• [Task instructions]
Each line that contains the string "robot" counts once; report how many such lines appear in the data, as a number only.

Entries taken from a collection
┄┄┄┄┄┄
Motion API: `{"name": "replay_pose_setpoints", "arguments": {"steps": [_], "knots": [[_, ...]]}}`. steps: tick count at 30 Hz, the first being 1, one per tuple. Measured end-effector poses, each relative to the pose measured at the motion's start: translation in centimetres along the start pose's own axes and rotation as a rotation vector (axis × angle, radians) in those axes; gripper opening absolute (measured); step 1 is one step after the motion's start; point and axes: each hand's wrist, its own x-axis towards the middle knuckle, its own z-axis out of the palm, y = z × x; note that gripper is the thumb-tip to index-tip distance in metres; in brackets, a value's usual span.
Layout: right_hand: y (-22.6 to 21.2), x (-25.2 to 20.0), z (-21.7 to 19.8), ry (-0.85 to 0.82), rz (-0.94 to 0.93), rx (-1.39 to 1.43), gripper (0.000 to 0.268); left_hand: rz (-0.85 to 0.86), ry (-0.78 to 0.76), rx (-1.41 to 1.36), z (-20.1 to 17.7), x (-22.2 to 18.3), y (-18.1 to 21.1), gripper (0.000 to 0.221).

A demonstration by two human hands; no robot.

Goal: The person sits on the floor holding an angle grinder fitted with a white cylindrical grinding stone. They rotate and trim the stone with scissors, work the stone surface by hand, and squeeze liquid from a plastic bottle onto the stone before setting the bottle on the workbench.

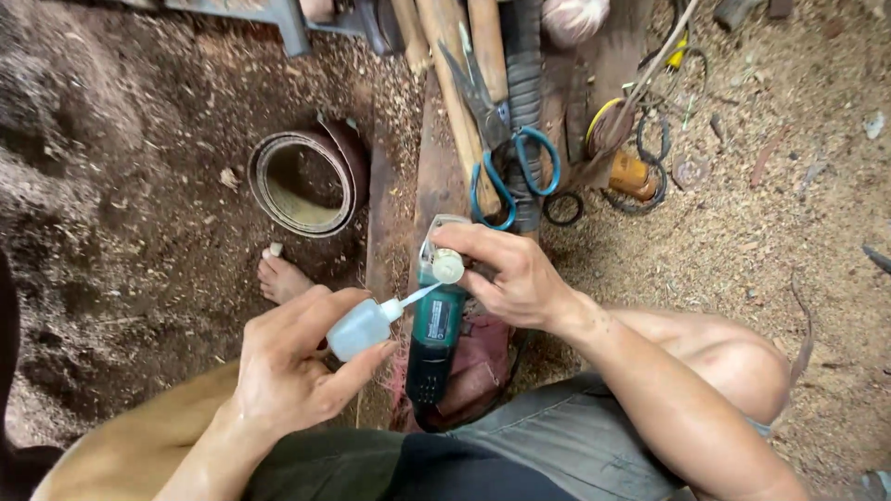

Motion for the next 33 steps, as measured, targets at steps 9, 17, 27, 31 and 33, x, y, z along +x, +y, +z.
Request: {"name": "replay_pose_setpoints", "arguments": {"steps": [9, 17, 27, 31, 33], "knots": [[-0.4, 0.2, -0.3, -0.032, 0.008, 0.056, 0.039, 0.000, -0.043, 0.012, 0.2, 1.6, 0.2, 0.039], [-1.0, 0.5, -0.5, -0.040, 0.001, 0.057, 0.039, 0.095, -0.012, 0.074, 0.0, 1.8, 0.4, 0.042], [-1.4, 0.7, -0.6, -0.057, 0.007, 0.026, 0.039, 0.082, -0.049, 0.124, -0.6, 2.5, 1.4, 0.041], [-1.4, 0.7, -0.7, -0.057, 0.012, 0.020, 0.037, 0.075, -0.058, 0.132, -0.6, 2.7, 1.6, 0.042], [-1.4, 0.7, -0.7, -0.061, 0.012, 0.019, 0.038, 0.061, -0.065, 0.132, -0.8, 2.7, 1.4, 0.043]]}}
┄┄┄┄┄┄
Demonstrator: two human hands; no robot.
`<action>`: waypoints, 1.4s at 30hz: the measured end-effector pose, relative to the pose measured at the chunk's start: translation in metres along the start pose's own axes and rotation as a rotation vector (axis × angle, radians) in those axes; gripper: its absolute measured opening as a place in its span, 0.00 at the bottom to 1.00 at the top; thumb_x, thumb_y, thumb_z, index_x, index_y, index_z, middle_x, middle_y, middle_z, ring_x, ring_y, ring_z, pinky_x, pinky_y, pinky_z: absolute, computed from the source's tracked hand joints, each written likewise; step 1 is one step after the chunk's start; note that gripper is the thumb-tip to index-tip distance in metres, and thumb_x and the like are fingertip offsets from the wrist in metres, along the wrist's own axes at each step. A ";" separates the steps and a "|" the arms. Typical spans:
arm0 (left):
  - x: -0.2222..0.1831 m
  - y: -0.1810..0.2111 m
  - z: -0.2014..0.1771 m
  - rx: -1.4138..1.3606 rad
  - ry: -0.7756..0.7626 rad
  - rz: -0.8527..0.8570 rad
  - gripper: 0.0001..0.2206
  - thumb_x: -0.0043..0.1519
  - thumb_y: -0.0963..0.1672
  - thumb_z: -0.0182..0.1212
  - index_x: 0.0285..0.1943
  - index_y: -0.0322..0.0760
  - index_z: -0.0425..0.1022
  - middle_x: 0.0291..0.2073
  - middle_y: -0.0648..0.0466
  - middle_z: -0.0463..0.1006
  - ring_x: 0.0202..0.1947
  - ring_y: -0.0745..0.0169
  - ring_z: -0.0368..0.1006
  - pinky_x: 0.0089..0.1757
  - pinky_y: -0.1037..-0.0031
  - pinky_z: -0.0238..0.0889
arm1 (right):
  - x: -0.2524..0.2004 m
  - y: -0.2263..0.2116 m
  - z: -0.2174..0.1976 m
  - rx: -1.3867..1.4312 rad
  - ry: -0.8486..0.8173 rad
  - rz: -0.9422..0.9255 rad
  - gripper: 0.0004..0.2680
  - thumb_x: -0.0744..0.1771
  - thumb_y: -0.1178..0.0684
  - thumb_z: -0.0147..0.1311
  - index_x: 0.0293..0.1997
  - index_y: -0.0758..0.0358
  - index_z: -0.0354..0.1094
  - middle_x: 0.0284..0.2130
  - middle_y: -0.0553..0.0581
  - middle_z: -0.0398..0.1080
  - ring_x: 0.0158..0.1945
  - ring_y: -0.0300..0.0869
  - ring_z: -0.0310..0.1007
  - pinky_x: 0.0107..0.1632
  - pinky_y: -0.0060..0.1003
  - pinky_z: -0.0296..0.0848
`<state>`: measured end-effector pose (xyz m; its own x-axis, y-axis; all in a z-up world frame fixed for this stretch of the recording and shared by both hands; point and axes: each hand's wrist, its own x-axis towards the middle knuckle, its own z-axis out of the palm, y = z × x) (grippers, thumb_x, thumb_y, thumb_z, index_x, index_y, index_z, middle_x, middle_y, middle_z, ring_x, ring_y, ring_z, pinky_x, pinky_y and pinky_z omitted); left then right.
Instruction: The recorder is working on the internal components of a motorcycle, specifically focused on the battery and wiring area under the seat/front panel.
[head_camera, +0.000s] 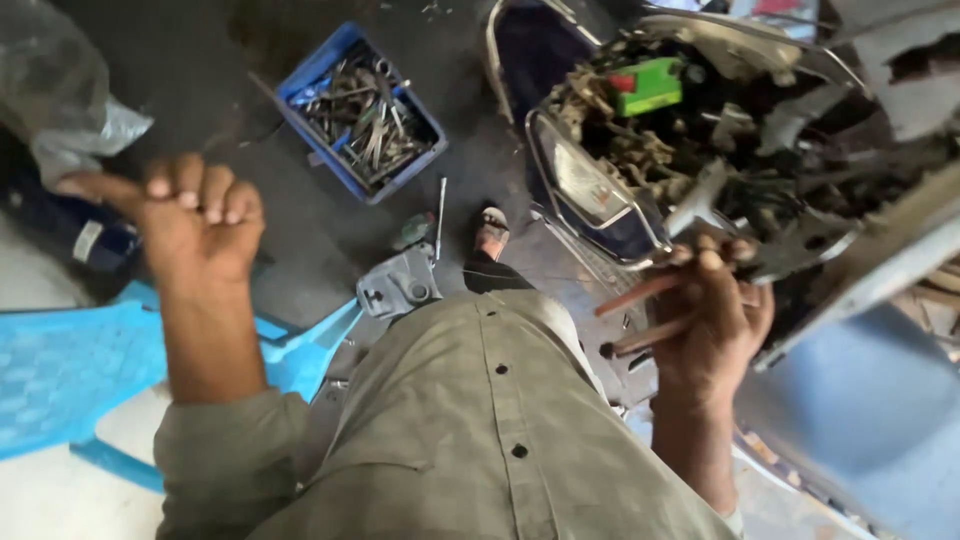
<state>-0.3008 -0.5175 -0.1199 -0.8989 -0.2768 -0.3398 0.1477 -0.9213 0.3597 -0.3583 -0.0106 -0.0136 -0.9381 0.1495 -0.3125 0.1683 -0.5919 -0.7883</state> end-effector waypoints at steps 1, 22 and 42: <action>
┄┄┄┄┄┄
• [Exercise output]
2